PF midweek marketing game plan update...

Corn: Hedgers have 70% of 2013-crop production sold in the cash market, while cash-only marketers are 60% priced on old-crop. Hedgers and cash-only marketers have 30% of expected 2014-crop production sold via cash forward contract for harvest delivery. Get current with those sale levels. We are looking to advance sales on a challenge of the March highs, as we continue to believe price strength should be sold. But we also don't want to let futures slip back below $5.00 without making sales. Be prepared to advance old- and new-crop sales soon.

Soybeans: Hedgers are 100% sold on 2013-crop production in the cash market, while cash-only marketers are 90% sold on old-crop. Hedgers and cash-only marketers have 25% of expected 2014-crop production sold via cash forward contract for harvest delivery. We'd prefer to advance new-crop sales on price strength, but a close below Monday's low would be enough to trigger additional sales. For old-crop, we're looking to buy calls to reopen upside potential on a portion of 2013-crop sales if the pullback proves to be nothing more than a correction to the bull market.

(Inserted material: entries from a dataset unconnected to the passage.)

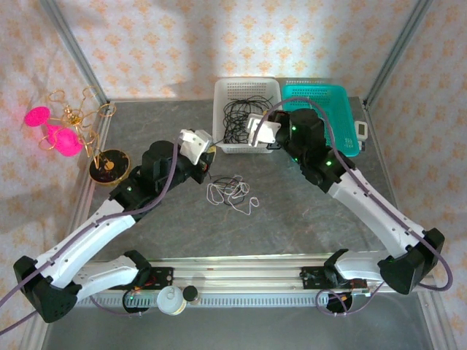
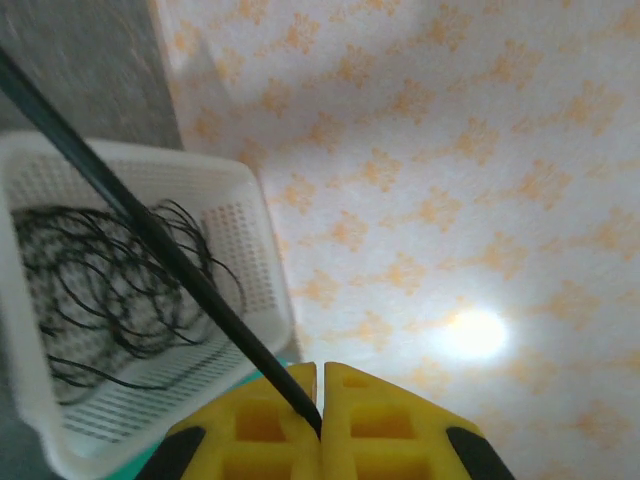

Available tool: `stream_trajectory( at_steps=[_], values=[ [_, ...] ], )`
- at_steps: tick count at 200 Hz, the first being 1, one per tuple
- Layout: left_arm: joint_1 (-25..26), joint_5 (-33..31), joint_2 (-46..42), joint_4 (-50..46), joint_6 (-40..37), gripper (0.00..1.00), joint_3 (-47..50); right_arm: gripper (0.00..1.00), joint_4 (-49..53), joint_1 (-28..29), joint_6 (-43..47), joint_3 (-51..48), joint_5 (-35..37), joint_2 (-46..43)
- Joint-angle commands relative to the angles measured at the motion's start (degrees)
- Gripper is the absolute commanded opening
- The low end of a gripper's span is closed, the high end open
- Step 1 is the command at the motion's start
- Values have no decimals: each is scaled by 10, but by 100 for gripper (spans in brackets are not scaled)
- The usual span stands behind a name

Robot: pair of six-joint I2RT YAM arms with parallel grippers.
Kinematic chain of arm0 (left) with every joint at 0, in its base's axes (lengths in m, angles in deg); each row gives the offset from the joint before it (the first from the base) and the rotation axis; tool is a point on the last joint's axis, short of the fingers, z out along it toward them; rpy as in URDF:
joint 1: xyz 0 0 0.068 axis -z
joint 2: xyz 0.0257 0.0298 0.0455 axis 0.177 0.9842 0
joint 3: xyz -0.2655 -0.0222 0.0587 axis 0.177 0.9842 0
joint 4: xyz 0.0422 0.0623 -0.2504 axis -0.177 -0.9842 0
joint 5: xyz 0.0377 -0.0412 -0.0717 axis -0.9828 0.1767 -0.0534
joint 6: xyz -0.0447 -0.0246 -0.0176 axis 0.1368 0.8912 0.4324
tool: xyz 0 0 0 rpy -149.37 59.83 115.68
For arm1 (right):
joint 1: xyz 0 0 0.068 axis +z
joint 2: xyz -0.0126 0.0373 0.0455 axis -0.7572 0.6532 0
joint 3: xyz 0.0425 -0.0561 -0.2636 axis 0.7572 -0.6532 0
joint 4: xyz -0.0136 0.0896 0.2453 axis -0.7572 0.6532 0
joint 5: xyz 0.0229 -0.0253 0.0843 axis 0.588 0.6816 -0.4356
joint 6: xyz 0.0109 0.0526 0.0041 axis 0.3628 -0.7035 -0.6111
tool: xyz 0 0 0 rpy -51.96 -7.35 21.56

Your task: Untangle the cables

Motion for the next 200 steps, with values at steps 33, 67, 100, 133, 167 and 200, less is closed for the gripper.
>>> stream_trajectory(
  at_steps=[33, 67, 100, 133, 167, 200],
  values=[
    [4, 46, 15, -127, 13, 0, -20, 0, -151, -30, 244, 3, 167, -13],
    [20, 75, 43, -124, 32, 0, -11, 0, -210, -31, 247, 27, 116, -2],
    [41, 113, 59, -93, 55, 0, 13, 0, -199, -34, 248, 84, 92, 25],
    [50, 127, 74, -64, 67, 0, 30, 0, -235, -39, 239, 112, 70, 48],
    [50, 122, 73, -29, 83, 0, 36, 0, -265, -40, 246, 103, 48, 48],
    [50, 77, 75, 20, 110, 0, -9, 44, -232, -42, 164, 107, 10, 36]
  ],
)
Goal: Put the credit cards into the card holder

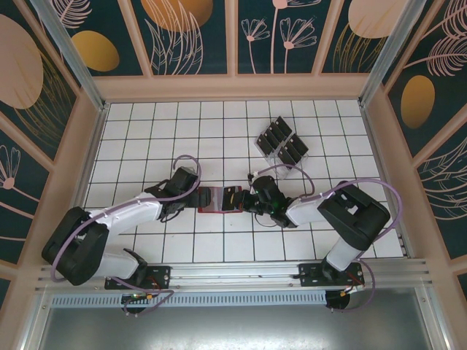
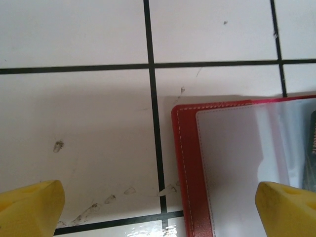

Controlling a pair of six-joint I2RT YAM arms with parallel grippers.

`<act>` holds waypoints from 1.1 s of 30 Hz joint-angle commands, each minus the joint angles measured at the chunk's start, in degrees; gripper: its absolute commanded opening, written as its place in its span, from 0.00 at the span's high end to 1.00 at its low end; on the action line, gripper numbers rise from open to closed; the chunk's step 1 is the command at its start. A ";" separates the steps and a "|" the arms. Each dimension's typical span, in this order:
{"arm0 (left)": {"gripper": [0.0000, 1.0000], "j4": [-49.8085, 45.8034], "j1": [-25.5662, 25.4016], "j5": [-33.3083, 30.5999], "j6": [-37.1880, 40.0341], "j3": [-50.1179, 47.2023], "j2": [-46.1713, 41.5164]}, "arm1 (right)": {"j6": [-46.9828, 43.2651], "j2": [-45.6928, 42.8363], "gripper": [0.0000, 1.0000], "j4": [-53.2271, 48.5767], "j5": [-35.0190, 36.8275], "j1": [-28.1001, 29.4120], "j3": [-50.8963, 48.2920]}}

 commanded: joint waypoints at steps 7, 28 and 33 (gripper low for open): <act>0.02 -2.36 -0.94 -7.51 -0.48 -0.39 3.53 | 1.35 1.20 1.00 3.49 -0.36 -0.74 -2.54; 0.02 -1.20 -4.15 -5.20 0.63 3.12 1.00 | 2.36 2.14 1.00 5.27 -1.01 -0.79 -2.87; 0.02 -0.79 -6.02 -6.31 0.72 2.72 4.22 | 2.85 2.38 1.00 5.39 -0.87 -0.75 -3.07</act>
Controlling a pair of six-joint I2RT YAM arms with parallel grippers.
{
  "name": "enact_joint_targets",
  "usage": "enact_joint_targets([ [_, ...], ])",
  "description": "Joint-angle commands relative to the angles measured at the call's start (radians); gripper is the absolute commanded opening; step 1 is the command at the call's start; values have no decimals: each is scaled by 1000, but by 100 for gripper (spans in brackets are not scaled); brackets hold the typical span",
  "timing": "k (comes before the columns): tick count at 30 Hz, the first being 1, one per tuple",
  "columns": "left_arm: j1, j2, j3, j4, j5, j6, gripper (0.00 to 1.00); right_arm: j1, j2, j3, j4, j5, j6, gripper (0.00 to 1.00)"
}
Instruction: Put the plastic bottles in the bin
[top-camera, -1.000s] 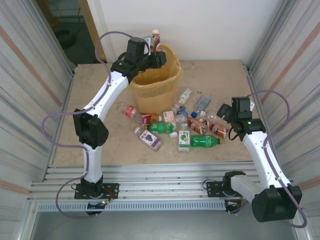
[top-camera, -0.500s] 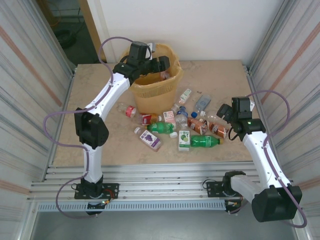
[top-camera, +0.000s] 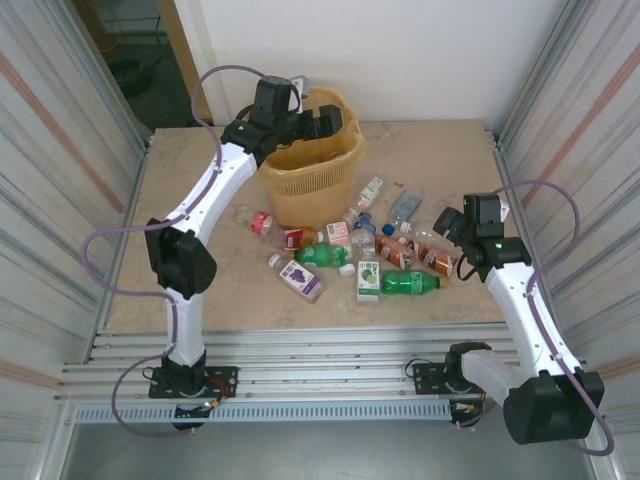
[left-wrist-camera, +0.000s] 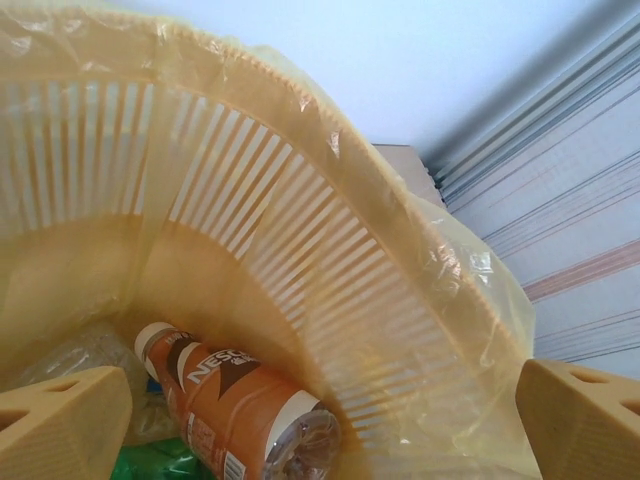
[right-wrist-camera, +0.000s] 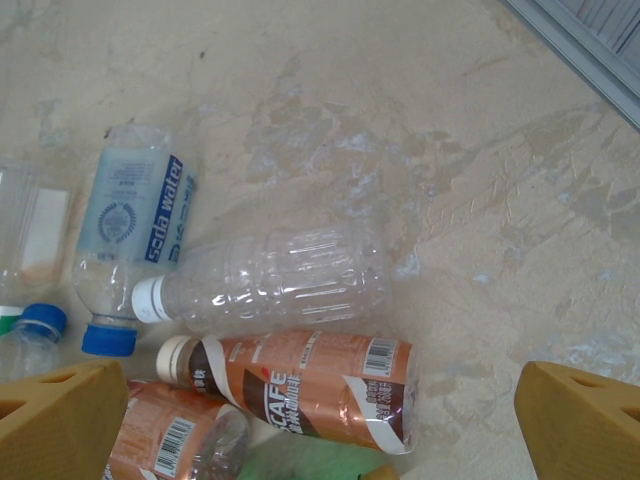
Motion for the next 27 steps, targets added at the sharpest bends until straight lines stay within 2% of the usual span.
enact_joint_targets([
  [1,-6,-98,40,-17,-40,46,99,6,4,45,10,5,-15,98],
  [7,-5,-212,-14,-32,-106,71,99,6,13,69,16,-19,-23,98],
  [19,2,-540,-311,12,-254,80,99,12,3,121,-13,-81,-70,98],
  [27,51,-751,-466,11,-317,68,99,25,-19,125,-46,-117,-83,98],
])
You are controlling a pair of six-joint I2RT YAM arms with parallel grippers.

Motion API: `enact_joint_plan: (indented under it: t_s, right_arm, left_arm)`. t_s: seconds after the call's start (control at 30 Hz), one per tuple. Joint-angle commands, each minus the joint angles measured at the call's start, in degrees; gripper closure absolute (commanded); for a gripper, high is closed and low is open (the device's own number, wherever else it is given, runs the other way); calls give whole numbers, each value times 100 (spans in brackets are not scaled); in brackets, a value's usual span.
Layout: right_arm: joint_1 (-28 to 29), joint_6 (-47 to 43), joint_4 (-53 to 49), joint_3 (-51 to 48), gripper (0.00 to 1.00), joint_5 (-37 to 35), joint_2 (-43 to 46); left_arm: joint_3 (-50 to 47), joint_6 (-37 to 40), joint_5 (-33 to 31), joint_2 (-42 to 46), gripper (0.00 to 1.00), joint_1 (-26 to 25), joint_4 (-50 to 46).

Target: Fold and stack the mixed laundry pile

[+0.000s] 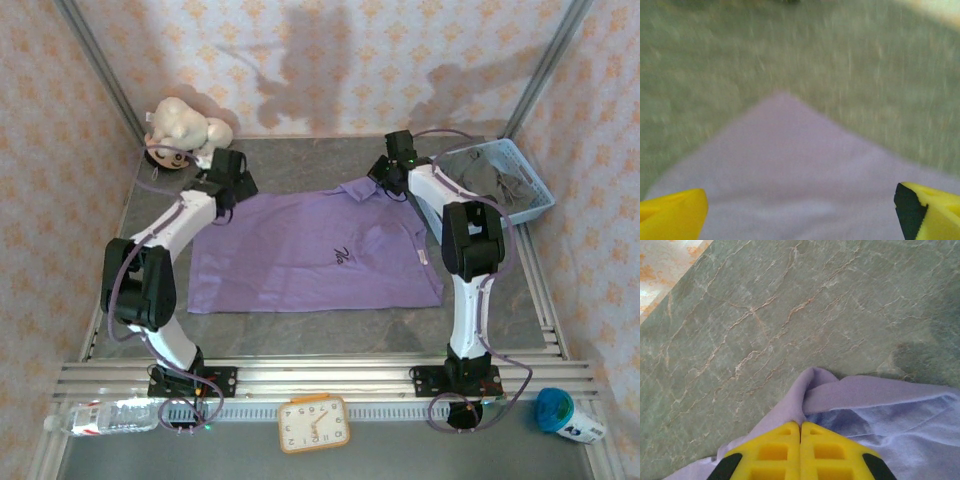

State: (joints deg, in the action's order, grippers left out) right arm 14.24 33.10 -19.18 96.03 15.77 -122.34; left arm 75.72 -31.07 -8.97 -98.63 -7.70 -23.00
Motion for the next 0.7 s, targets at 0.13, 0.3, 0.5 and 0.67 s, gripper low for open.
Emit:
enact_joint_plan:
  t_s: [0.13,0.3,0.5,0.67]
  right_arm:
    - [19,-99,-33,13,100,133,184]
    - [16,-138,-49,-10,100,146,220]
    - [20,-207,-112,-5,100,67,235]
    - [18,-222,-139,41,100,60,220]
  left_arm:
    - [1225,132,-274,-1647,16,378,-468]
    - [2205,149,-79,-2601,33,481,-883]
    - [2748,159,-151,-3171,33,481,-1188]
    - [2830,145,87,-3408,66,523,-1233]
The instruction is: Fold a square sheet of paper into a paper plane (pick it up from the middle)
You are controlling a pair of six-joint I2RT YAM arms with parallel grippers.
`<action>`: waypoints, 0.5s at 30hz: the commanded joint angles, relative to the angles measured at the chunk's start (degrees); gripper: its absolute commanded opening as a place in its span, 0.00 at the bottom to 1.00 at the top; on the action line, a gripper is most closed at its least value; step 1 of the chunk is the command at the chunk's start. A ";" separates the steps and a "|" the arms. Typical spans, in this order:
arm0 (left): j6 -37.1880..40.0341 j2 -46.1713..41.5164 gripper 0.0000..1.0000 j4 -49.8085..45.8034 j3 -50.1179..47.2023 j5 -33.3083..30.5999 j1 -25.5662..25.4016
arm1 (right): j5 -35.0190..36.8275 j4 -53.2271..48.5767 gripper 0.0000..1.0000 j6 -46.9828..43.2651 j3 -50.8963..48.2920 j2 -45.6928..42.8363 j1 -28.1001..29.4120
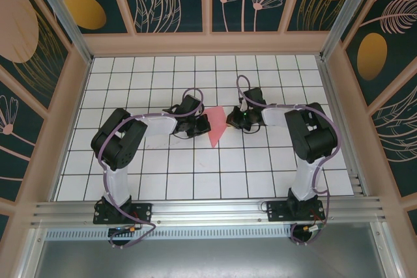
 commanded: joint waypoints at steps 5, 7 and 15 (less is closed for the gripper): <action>5.48 0.99 0.00 -7.34 0.02 -6.30 0.45 | -1.80 2.04 0.01 -0.91 -1.98 -9.22 0.27; 6.99 1.21 0.00 -6.75 0.60 -6.09 0.46 | -2.27 1.53 0.01 -1.26 -2.51 -9.38 1.36; 15.00 2.87 0.00 -6.90 4.67 -4.76 0.54 | -3.25 3.91 0.01 0.81 -4.48 -5.03 6.47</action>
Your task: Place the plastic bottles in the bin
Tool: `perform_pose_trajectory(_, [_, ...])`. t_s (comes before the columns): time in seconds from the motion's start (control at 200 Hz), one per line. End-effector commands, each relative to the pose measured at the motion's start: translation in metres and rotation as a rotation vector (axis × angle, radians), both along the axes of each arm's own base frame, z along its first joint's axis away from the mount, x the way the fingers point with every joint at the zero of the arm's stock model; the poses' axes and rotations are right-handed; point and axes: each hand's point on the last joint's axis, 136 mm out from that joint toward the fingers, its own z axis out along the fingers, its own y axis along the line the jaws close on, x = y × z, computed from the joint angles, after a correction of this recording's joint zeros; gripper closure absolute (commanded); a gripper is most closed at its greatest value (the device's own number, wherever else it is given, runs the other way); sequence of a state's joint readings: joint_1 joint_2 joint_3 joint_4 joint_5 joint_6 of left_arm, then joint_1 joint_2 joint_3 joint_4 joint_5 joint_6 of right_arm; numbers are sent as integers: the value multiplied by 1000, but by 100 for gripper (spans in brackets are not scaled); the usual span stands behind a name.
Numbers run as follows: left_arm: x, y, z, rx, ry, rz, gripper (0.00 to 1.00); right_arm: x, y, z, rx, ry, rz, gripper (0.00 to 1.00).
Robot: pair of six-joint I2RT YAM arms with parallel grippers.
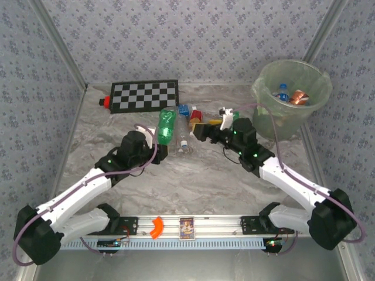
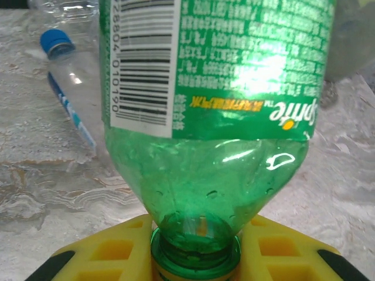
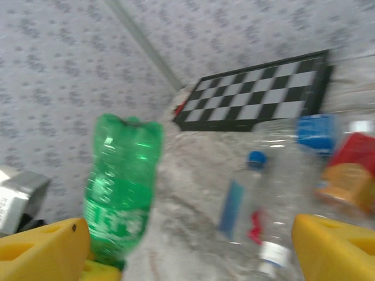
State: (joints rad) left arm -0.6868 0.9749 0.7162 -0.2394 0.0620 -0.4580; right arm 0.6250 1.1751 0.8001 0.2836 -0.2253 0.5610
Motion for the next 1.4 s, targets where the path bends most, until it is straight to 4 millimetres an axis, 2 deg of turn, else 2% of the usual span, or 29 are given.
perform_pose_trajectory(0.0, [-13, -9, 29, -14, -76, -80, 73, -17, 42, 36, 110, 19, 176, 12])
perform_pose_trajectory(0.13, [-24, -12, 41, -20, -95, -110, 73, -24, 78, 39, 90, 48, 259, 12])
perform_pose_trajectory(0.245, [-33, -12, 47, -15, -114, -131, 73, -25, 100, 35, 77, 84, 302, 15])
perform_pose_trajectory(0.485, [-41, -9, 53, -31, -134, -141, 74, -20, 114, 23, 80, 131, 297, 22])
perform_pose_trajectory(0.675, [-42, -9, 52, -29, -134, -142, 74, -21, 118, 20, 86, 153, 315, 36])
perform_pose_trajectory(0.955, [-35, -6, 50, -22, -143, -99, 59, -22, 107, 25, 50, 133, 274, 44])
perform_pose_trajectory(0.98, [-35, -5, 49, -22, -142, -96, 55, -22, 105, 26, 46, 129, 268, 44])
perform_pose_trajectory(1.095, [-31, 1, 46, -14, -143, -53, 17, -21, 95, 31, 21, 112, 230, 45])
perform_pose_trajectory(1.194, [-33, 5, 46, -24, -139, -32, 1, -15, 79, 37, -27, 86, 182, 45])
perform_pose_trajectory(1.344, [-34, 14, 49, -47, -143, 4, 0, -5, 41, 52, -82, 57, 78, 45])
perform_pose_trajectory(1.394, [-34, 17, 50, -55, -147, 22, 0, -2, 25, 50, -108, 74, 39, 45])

Wheat: Hedgers are 100% sold in the cash market on 2013-crop production, while cash-only marketers are 90% sold. Hedgers and cash-only marketers are 50% forward priced on expected 2014-crop production. We want to increase new-crop sales on price strength. While the HRW crop is struggling, we are concerned the market is topping.

Cotton: Hedgers have 100% of 2013-crop production sold in the cash market, while cash-only marketers are 90% sold on old-crop. Both have 50% of expected 2014-crop production sold via forward contract for harvest delivery. Get current with those recommendations.

Cattle: Fed cattle producers should carry risk in the cash market for now. We'll look to add new hedge coverage on a test of the March highs. A breakdown of support at the early April lows would also warrant at least short-term protective hedges.

Hogs: Hog producers have 50% of 2nd-qtr. and 50% of 3rd-qtr. marketings hedged in $126 June lean hog put options that were purchased for $3.90. That puts a floor on these marketings at $122.10. Stick with that hedge coverage as downside price insurance.

Feed: All corn-for-feed and meal risk is currently carried in the cash market. We aren't willing to lock in current prices, but we would use a corrective pullback to lock in some coverage, especially for soybean meal.